Kara Maxwell: Yeah, I think that really what we're most excited about is the beauty of this dataset in having very detailed clinical information with the numbers that continue to increase. Because the National Precision Oncology Program is sequencing hundreds of specimens every month, we're able to now get into a more granular analysis of different alterations' association with therapy response and survival.

And one of the major things that we're really excited about working on is being able to classify tumors into risk categories, very akin to what we see in leukemia where we have risk categories based on different genomic features and in a number of other cancers. And we really believe that this dataset's going to be able to help us with that. There are a lot of folks out there that have shown that tumor suppressor alterations are associated with worse survival. So, can we start to actually put numbers on that so that we can use that in risk stratification and then help with clinical trial design to figure out who are the bad actor tumors? I think that's really one thing that we're excited about.

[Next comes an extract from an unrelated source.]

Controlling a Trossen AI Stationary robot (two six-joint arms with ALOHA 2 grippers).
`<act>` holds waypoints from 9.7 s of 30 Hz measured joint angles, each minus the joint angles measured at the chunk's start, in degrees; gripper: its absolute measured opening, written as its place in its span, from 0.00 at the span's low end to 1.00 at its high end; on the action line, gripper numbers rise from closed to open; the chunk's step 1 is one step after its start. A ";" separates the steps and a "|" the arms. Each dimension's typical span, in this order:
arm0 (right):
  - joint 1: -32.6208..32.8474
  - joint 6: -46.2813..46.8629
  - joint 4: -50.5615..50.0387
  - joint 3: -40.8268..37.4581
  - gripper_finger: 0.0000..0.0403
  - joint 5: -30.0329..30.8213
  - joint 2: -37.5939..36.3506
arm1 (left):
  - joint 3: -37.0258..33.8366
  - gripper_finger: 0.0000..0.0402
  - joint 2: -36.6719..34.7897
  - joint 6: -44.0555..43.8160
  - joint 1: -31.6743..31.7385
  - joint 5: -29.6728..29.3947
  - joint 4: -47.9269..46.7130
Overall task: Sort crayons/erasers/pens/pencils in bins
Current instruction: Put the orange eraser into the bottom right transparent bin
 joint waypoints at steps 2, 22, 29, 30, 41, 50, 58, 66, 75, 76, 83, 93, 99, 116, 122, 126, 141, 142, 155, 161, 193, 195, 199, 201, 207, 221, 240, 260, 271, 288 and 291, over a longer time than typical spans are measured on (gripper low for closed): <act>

And then the other thing is, going on what I mentioned earlier about plasma, trying to figure out when liquid biopsy is really going to be the most useful test. I think that a lot of times, particularly for genes in the homologous recombination pathway like ATM, a lot of the studies have been very confusing. Because it's unclear if a plasma sample is used, if that alteration is clonal hematopoiesis versus a tumor driver. And I think that we're going to be able to tease that out, or I know that's one of the things we're working on to tease out. When is the specimen that you're sending, if you have to send a liquid biopsy, when's the best time to send it and what is that alteration? Does that have different predictive value when, for example, the tumor burden is very high versus when the disease is under control?

And then also potentially really encouraging that getting primary tissue is probably the right way to go. I think that there are, in general, certain alterations that are seen in the primary that then have a similar effect in the metastasis. But then there are other alterations that do not, and may have a better reflection of the disease that's actually active and aggressive at the time that you're making therapy decisions. So, those are some of the things that we're looking at in the future with this dataset.

Andrea Miyahira: Okay. Well, thank you so much, Dr. Maxwell, for sharing this. And congratulations on this study.